Work task:
Given the records below, would you repeat exactly the lines that begin at the one containing "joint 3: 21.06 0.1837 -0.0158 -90" and end at the one containing "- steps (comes", inclusive?

○ ○ ○

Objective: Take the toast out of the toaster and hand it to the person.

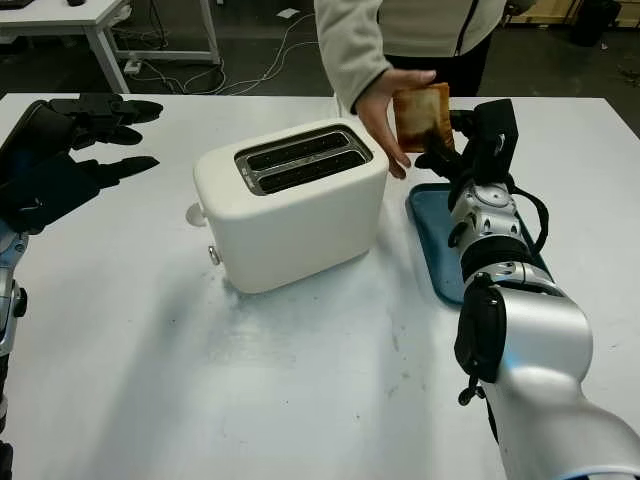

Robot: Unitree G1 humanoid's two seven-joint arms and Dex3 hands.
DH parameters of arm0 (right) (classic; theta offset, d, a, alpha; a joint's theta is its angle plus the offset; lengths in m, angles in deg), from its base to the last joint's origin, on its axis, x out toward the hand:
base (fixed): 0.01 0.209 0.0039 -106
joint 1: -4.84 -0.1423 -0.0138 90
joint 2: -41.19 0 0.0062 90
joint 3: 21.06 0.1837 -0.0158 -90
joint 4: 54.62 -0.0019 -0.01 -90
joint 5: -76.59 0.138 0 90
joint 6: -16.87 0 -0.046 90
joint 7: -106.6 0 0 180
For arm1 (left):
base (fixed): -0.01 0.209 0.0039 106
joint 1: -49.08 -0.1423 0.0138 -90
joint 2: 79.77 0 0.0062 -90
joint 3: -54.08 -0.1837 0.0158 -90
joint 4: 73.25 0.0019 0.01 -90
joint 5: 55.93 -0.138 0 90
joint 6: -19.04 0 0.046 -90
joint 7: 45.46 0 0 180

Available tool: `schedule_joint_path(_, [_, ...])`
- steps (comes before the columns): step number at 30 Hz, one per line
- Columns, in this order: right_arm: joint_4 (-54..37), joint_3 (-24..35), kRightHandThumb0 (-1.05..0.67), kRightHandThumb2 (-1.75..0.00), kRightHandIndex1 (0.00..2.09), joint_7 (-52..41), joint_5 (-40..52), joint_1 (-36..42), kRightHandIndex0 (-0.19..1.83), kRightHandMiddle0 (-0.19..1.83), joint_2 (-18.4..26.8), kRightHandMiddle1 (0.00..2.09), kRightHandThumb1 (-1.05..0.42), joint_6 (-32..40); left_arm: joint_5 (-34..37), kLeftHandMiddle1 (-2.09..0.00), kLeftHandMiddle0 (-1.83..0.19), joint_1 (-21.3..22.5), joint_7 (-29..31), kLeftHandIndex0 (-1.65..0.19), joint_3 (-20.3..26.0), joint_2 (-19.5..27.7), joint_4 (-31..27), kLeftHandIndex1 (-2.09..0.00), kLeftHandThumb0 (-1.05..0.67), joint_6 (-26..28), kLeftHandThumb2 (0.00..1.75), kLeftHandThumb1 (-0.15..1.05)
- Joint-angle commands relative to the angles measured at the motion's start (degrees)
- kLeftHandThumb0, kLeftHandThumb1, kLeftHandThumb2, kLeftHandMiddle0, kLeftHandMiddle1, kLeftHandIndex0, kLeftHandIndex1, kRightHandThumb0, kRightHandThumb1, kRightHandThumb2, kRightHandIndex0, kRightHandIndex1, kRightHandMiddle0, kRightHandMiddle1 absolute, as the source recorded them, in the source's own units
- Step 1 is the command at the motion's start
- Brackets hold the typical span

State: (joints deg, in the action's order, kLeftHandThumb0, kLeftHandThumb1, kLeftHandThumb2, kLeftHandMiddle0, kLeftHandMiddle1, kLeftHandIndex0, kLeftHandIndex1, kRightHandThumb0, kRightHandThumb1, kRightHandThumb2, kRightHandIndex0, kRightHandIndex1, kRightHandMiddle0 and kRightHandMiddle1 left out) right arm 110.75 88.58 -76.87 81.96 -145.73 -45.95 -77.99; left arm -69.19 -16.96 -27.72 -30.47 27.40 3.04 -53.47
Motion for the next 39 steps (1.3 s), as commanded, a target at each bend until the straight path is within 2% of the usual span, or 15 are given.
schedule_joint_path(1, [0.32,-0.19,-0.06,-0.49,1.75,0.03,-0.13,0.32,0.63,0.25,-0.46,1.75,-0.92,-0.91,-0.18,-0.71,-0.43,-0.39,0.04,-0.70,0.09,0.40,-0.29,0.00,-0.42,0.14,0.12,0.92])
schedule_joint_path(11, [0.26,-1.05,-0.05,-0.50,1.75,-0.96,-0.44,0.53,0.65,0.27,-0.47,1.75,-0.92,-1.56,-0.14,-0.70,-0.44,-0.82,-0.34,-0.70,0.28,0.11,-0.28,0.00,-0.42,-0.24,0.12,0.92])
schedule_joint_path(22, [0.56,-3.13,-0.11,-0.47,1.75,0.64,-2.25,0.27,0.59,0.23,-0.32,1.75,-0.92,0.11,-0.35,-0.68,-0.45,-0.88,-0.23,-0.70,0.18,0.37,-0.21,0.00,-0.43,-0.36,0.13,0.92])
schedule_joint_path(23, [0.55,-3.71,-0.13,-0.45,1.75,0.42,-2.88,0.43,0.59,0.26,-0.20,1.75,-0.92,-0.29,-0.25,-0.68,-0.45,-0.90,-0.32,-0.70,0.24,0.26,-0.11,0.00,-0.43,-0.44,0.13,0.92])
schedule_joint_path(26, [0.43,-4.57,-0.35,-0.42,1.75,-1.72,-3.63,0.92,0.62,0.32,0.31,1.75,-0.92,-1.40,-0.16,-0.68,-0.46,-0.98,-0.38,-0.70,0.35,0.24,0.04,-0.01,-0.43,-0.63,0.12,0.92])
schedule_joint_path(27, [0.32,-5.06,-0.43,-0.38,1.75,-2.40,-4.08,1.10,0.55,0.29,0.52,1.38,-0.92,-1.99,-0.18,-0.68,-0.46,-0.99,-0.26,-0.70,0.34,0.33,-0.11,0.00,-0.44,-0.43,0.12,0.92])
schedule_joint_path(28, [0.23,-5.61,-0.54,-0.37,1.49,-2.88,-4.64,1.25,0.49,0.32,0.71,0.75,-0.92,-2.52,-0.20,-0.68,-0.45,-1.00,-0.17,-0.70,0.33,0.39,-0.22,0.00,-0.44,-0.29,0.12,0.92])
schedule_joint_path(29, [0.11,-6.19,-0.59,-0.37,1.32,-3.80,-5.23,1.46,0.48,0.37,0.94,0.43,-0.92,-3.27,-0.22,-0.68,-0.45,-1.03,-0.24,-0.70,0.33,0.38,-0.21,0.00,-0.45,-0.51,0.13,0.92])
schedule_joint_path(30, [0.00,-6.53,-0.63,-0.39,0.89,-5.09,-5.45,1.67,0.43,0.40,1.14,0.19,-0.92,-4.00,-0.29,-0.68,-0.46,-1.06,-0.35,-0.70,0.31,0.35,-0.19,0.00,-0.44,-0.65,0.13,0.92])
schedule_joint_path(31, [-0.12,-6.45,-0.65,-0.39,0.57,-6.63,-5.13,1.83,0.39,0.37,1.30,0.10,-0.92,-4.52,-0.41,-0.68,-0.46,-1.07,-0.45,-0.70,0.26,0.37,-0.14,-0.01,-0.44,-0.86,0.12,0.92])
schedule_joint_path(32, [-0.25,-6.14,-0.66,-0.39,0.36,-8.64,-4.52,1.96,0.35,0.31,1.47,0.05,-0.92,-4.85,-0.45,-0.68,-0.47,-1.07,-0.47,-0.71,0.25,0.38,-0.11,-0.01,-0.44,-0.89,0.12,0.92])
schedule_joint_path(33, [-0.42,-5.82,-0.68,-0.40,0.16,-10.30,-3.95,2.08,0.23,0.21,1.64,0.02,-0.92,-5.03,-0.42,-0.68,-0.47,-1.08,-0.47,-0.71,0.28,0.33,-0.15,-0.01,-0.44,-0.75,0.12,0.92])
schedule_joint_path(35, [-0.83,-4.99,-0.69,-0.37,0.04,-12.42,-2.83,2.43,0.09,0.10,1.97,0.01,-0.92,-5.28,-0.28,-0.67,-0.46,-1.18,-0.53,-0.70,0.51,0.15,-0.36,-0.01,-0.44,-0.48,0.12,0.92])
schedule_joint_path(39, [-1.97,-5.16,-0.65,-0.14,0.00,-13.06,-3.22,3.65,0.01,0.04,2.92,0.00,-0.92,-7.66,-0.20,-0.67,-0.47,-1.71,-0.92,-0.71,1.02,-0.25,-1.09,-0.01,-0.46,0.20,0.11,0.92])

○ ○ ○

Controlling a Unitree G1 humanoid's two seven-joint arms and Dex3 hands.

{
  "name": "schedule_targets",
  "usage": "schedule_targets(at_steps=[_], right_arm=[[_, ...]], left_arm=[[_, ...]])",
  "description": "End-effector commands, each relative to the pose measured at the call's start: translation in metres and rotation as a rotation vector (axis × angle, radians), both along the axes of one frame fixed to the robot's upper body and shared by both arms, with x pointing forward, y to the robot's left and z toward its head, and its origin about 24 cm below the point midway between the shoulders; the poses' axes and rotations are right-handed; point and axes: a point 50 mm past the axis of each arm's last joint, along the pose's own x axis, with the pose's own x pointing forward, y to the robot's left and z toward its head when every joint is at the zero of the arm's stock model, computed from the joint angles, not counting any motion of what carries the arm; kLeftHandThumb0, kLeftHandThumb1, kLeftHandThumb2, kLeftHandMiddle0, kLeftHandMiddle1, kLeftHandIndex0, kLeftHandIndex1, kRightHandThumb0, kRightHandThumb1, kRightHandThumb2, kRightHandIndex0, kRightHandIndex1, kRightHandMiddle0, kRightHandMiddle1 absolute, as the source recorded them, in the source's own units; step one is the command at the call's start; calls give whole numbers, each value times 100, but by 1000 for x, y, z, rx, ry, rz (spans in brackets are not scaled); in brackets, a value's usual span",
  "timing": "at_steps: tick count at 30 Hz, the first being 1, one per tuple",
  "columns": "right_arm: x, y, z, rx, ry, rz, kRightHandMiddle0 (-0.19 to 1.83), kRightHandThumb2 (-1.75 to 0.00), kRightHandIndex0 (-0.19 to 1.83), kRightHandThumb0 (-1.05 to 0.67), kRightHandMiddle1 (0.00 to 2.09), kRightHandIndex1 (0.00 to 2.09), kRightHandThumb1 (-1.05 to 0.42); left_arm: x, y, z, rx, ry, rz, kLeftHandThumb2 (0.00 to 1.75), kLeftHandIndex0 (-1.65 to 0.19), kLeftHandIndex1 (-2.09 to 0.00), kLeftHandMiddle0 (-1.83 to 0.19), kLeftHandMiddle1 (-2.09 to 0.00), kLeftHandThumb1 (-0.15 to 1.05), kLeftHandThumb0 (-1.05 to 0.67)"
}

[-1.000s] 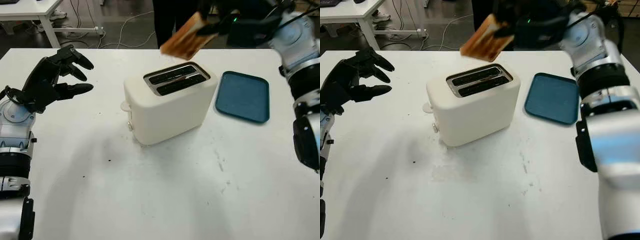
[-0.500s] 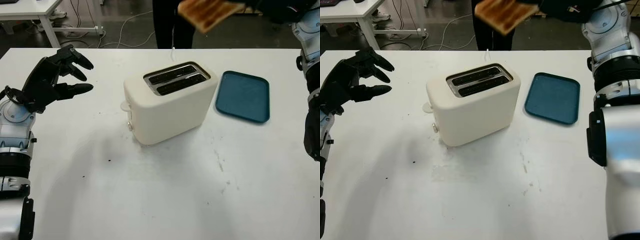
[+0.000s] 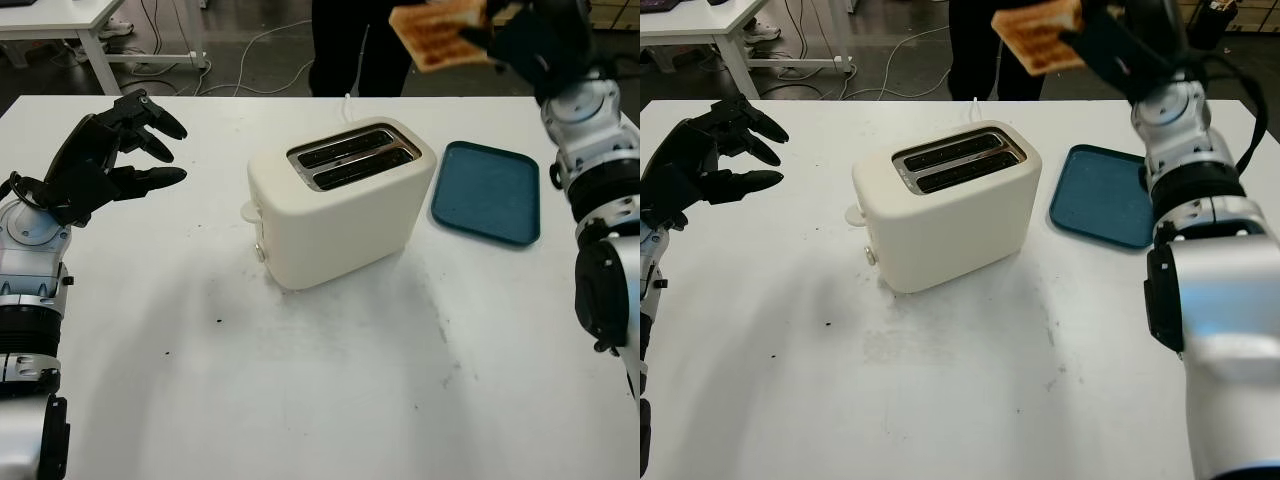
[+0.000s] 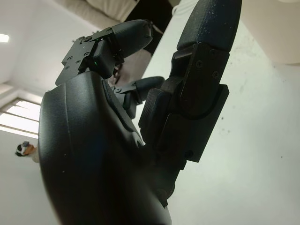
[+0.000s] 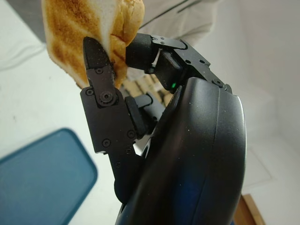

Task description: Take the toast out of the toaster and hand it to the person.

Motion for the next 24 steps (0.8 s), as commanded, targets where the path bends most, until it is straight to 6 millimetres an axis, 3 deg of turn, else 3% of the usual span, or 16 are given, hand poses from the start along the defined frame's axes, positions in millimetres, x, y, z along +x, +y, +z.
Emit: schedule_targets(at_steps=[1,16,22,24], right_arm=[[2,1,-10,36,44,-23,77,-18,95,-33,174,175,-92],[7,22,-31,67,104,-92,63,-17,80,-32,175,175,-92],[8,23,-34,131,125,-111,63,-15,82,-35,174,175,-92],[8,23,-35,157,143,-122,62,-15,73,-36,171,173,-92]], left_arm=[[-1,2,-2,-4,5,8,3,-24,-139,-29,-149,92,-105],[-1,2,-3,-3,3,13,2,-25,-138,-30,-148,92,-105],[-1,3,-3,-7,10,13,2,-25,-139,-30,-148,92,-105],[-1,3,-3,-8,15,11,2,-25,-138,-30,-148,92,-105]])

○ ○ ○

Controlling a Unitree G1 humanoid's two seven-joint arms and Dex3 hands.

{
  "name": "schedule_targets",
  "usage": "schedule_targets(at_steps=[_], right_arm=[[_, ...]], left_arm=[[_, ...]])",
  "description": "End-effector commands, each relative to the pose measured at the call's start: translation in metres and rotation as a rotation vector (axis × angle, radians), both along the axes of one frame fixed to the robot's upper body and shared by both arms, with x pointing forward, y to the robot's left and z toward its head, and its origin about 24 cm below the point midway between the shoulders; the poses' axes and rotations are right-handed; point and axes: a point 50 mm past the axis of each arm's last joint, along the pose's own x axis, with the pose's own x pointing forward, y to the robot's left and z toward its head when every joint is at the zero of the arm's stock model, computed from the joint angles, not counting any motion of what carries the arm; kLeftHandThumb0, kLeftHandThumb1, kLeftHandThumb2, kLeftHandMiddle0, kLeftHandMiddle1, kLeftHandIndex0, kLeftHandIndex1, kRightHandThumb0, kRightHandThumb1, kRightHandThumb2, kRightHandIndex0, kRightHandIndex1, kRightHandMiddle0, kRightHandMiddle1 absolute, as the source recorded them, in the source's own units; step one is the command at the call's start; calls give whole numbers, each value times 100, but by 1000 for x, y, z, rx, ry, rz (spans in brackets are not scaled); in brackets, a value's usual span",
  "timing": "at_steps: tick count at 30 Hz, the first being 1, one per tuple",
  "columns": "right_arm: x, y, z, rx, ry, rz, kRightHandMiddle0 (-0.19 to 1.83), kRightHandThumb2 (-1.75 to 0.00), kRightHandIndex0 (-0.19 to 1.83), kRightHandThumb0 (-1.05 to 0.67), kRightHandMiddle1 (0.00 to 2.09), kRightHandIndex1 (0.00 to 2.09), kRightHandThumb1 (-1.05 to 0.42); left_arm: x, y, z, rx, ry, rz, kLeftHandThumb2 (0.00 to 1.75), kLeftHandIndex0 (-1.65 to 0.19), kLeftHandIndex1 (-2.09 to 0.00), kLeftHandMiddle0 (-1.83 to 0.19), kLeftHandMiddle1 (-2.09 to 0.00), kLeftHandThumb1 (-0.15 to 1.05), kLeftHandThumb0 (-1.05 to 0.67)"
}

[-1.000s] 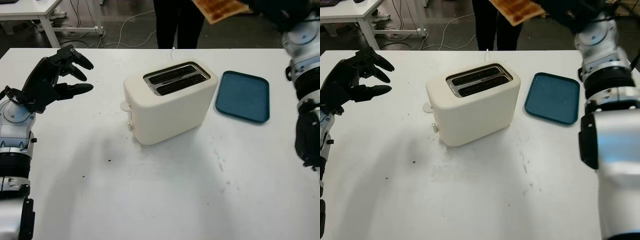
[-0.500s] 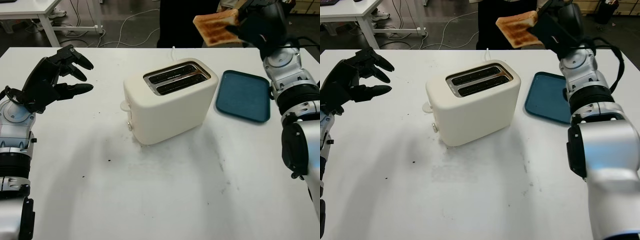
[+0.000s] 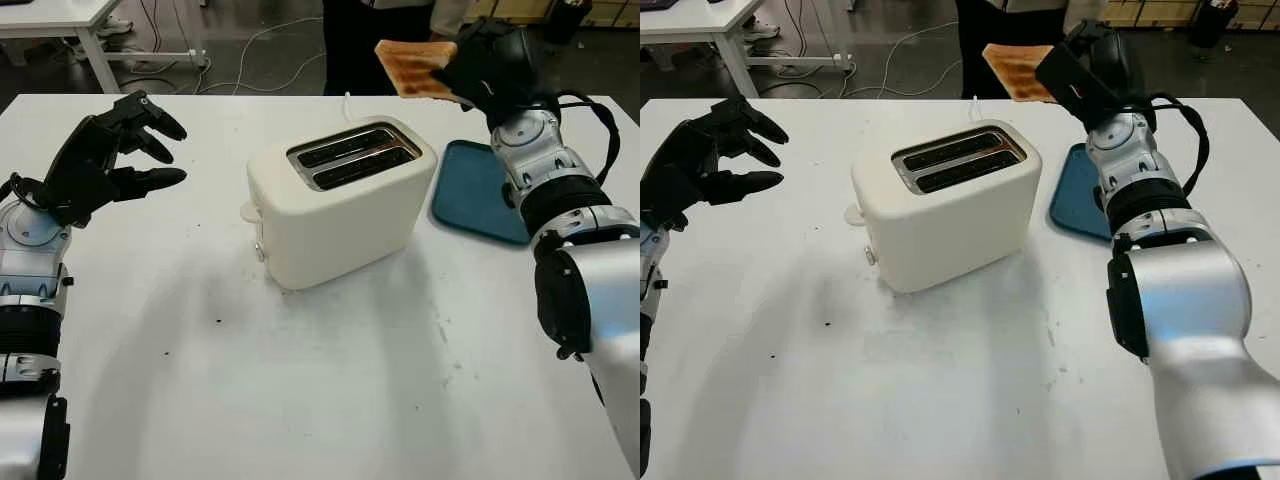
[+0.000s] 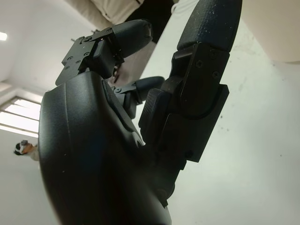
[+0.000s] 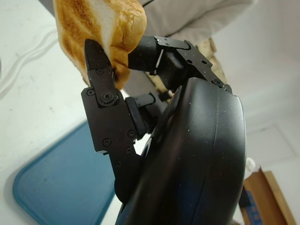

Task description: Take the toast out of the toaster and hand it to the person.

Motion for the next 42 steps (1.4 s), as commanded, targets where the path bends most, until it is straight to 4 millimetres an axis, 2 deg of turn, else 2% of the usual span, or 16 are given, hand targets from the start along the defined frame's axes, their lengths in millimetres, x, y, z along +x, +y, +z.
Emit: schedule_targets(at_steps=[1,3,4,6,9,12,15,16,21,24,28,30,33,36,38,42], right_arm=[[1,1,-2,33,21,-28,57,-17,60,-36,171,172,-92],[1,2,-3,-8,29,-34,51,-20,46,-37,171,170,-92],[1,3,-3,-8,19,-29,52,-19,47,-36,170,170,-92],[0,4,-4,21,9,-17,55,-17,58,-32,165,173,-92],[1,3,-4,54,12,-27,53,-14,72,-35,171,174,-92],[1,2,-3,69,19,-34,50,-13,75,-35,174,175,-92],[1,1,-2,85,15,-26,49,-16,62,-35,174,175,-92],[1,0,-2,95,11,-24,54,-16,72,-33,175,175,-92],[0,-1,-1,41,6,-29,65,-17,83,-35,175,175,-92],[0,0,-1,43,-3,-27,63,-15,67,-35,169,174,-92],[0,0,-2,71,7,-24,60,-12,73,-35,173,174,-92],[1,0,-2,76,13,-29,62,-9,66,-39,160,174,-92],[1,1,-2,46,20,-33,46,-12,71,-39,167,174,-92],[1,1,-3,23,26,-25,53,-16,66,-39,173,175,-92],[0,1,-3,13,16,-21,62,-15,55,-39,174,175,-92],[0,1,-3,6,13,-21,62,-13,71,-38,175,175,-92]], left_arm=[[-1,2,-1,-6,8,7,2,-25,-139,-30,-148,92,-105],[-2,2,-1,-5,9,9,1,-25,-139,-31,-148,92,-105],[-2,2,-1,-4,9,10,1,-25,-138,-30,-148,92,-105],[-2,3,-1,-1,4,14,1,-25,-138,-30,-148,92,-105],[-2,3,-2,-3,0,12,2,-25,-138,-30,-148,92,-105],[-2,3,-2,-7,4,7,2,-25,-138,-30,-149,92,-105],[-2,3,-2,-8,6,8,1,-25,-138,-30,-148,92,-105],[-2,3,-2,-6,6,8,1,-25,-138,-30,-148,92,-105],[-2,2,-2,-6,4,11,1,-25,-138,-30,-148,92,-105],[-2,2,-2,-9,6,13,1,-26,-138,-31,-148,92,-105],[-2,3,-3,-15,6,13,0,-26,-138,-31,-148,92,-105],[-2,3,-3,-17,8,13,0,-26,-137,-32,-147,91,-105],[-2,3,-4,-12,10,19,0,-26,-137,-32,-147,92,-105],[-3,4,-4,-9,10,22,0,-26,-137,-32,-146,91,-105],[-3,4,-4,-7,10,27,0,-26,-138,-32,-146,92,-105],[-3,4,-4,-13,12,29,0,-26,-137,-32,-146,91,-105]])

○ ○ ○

Reply:
joint 3: 21.06 0.1837 -0.0158 -90
joint 4: 54.62 -0.0019 -0.01 -90
joint 5: -76.59 0.138 0 90
joint 6: -16.87 0 -0.046 90
joint 7: -106.6 0 0 180
For arm1 (left):
base (fixed): -0.01 0.209 0.0039 106
joint 1: -49.08 -0.1423 0.0138 -90
joint 2: 79.77 0 0.0062 -90
joint 3: -54.08 -0.1837 0.0158 -90
joint 4: 73.25 0.0019 0.01 -90
joint 5: 55.93 -0.138 0 90
joint 6: -19.04 0 0.046 -90
joint 7: 45.46 0 0 180

Available tool: `schedule_joint_path(_, [_, ...])`
- steps (comes before the columns): step number at 30 Hz, one per line

What the exercise asked for is now done.